Task for the records below: copy exactly from the first line on, stopping once the line with "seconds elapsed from" is copied, and leave out the pictures.
━━━━━ Supplied records ━━━━━
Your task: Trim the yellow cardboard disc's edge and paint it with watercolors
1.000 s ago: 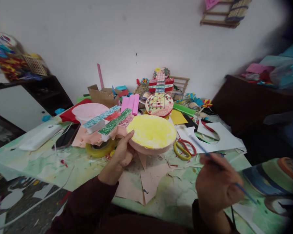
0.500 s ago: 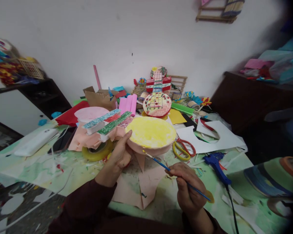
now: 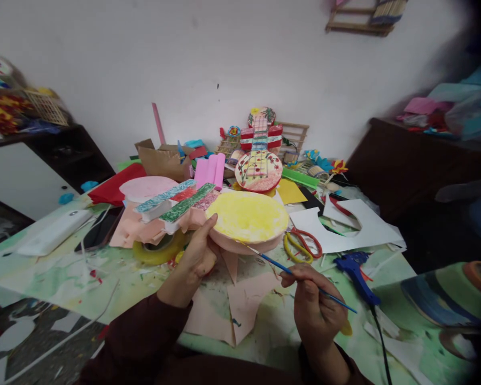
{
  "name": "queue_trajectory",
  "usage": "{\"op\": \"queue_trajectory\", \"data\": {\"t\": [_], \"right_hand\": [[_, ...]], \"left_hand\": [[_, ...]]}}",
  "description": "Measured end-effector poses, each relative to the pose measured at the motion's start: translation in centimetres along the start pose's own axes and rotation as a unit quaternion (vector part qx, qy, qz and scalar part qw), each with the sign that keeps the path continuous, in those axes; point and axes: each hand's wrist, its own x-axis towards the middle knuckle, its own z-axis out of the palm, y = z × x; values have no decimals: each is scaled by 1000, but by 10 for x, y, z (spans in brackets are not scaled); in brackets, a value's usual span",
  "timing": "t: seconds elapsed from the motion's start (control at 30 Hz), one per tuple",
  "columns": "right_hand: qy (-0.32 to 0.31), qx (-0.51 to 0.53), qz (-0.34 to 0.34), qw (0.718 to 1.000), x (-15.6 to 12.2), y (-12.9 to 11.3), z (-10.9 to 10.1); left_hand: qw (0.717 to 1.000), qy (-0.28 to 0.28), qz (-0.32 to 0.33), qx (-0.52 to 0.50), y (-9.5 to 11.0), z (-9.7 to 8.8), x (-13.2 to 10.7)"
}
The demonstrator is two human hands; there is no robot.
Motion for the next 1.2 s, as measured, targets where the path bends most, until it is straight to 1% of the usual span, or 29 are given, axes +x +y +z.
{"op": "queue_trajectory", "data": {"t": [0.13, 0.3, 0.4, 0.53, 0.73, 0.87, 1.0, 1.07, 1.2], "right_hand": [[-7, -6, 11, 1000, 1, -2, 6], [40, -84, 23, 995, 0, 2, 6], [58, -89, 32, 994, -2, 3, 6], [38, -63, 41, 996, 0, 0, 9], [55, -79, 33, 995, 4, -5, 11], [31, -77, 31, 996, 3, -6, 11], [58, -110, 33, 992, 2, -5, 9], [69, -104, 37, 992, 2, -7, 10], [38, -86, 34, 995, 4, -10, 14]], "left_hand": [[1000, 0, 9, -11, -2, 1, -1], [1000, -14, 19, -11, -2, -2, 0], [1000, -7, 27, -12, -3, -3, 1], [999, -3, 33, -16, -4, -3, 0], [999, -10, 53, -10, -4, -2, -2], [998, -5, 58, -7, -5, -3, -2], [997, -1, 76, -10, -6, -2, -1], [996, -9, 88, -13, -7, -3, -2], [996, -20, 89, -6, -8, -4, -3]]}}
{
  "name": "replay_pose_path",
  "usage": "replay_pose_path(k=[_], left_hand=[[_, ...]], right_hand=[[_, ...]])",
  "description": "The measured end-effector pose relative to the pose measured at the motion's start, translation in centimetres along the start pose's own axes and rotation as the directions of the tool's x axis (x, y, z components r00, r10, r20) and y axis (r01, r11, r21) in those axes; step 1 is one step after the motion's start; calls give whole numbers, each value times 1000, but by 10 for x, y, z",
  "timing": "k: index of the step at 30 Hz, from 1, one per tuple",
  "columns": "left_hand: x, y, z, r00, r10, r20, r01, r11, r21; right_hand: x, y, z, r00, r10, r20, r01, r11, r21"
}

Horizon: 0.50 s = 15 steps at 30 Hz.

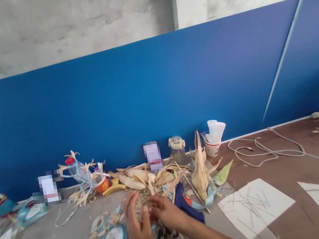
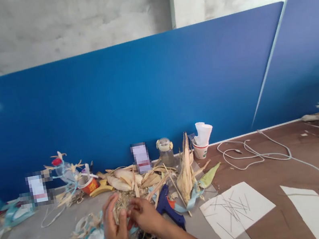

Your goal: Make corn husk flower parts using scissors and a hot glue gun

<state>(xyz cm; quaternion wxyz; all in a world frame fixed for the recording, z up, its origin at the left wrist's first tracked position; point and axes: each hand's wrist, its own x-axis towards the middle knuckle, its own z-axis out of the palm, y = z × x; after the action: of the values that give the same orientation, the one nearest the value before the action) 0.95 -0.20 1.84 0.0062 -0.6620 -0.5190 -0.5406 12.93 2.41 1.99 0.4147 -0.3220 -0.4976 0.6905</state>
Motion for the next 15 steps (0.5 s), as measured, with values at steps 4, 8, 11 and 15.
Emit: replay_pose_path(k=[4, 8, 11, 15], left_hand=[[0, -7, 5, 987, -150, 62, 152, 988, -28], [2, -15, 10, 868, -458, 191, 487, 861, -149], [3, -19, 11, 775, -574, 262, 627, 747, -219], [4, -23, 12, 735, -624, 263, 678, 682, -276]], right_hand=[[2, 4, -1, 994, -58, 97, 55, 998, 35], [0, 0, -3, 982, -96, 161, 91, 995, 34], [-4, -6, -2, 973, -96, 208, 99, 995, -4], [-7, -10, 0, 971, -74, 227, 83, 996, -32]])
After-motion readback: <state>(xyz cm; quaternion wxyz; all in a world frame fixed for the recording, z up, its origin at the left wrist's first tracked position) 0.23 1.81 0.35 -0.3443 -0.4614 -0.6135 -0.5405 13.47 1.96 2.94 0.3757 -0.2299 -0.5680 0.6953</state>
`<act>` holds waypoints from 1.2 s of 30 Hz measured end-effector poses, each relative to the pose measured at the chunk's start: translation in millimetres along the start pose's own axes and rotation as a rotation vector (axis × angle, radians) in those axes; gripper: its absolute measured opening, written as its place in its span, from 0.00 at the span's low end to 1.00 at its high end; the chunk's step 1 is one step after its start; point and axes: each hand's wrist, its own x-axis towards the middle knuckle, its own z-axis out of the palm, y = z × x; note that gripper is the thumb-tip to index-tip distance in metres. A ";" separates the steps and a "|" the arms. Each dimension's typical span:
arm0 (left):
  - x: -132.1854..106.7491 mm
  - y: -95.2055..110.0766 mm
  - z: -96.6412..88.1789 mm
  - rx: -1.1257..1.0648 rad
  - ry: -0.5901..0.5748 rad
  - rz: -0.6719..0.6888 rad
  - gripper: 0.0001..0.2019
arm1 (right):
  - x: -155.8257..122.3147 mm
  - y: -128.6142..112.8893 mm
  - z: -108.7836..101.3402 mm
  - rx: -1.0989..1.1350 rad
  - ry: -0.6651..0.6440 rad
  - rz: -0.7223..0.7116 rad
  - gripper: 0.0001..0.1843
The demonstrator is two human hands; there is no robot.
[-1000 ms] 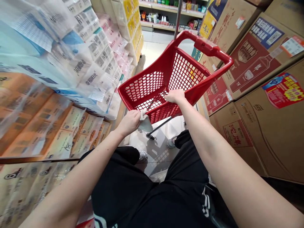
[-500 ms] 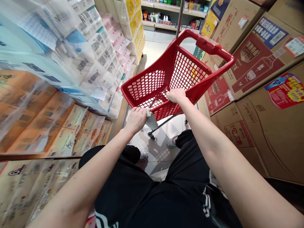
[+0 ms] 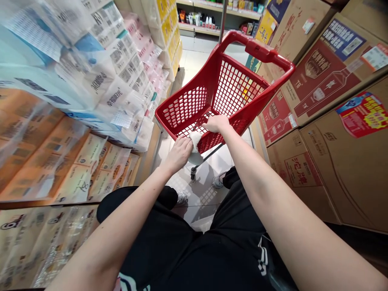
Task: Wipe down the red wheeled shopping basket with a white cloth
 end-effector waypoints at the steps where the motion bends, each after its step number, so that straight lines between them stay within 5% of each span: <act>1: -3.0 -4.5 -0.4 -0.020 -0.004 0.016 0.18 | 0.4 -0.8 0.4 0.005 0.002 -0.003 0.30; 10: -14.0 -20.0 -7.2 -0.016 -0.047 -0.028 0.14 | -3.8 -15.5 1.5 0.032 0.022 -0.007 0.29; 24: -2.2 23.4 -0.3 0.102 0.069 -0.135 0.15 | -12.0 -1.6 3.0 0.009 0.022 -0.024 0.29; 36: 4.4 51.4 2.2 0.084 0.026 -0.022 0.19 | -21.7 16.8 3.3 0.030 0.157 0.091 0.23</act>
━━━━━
▸ **Exercise response**:
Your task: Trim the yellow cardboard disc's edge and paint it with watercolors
1.000 s ago: 
0.500 s ago: 
now: 
{
  "name": "queue_trajectory",
  "usage": "{\"op\": \"queue_trajectory\", \"data\": {\"t\": [_], \"right_hand\": [[_, ...]], \"left_hand\": [[_, ...]]}}",
  "description": "Measured end-effector poses, each relative to the pose measured at the motion's start: translation in centimetres along the start pose's own axes and rotation as a unit quaternion (vector part qx, qy, qz and scalar part qw), each with the sign that keeps the path continuous, in those axes; point and axes: each hand's wrist, its own x-axis towards the middle knuckle, its own z-axis out of the palm, y = z × x; values have no decimals: each is scaled by 1000, but by 10 for x, y, z (spans in brackets are not scaled); in brackets, a value's usual span",
  "timing": "t: seconds elapsed from the motion's start (control at 30 Hz), one per tuple",

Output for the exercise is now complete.